Supplied information Block Start
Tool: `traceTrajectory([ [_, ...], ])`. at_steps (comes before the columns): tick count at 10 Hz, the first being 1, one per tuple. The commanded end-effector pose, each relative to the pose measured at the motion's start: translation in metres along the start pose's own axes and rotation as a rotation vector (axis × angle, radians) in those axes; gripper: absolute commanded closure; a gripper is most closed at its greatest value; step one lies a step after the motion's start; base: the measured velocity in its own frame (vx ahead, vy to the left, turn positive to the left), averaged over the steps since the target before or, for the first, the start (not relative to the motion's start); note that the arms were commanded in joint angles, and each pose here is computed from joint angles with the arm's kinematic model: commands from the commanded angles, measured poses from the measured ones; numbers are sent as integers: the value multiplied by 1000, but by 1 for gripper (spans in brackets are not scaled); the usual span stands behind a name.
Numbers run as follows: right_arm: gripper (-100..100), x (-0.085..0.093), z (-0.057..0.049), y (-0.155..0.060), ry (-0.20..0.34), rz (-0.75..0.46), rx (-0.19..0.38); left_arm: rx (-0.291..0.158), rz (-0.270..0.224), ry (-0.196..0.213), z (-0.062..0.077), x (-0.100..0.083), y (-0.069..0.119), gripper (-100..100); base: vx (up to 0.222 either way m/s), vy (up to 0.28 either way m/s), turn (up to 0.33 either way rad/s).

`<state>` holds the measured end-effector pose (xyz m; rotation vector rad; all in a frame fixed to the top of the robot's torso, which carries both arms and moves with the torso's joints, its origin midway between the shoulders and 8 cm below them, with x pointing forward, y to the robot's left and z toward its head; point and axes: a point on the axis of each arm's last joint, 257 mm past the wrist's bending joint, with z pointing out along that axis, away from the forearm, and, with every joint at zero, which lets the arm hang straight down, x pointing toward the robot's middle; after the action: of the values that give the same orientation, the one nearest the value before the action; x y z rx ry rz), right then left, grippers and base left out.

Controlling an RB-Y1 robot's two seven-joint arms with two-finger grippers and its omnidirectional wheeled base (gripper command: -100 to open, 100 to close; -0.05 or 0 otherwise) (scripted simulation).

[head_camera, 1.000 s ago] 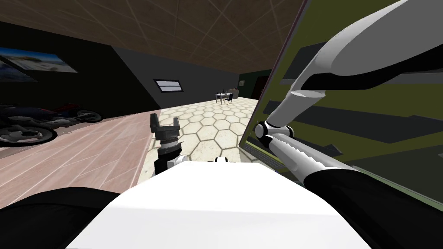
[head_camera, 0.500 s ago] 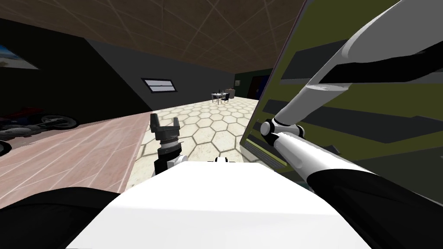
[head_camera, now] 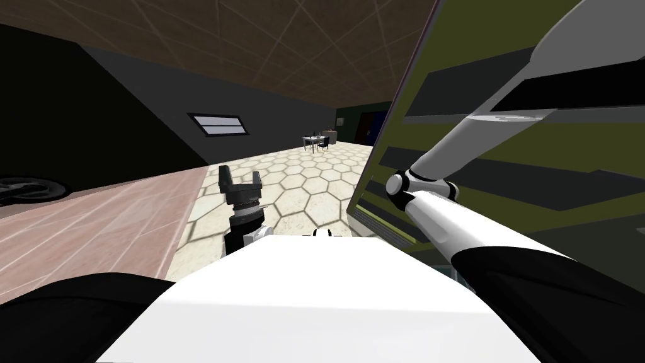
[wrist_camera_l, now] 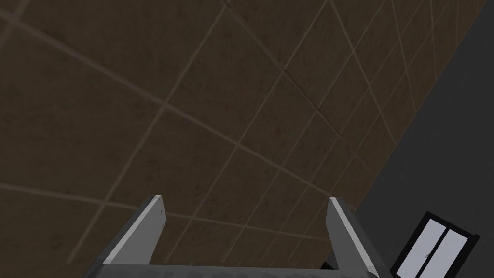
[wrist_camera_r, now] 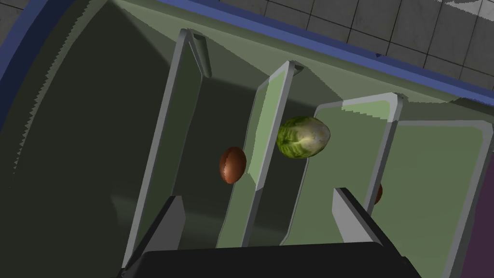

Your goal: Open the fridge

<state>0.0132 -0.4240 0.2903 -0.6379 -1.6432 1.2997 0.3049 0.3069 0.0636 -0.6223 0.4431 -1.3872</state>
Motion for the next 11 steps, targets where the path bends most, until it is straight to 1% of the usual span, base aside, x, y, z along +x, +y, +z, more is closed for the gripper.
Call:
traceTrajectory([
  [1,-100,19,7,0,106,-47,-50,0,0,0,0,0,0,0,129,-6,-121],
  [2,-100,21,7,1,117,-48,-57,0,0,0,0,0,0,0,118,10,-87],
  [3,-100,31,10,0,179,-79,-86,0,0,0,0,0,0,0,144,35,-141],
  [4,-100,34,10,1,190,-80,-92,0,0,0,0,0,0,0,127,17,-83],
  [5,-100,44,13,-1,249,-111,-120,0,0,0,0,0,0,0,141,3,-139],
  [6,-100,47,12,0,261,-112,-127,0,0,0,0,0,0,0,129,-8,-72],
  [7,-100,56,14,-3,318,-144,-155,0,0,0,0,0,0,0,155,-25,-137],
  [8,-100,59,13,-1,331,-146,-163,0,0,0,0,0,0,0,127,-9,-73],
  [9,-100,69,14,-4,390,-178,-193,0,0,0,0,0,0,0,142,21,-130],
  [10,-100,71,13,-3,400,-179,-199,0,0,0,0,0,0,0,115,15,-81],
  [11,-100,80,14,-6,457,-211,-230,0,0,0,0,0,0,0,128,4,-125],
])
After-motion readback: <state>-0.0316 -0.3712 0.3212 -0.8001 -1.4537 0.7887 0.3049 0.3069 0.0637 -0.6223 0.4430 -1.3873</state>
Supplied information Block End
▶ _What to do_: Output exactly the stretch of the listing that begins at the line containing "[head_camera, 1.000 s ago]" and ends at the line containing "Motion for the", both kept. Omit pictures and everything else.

▶ _Answer below_:
[head_camera, 1.000 s ago] 
[head_camera, 0.500 s ago] 
[head_camera, now] 
[wrist_camera_l, now] 
[wrist_camera_r, now] 

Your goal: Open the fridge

<state>0.0132 -0.4240 0.2903 -0.6379 -1.6432 1.2997 0.3049 0.3069 0.0636 -0.6223 0.4431 -1.3872</state>
Motion for the next 11 steps, targets where the path bends most, until it is straight to 1% of the usual span, base aside, x, y, z along +x, +y, +z, more is closed for the gripper.

Nothing further is required by the exercise.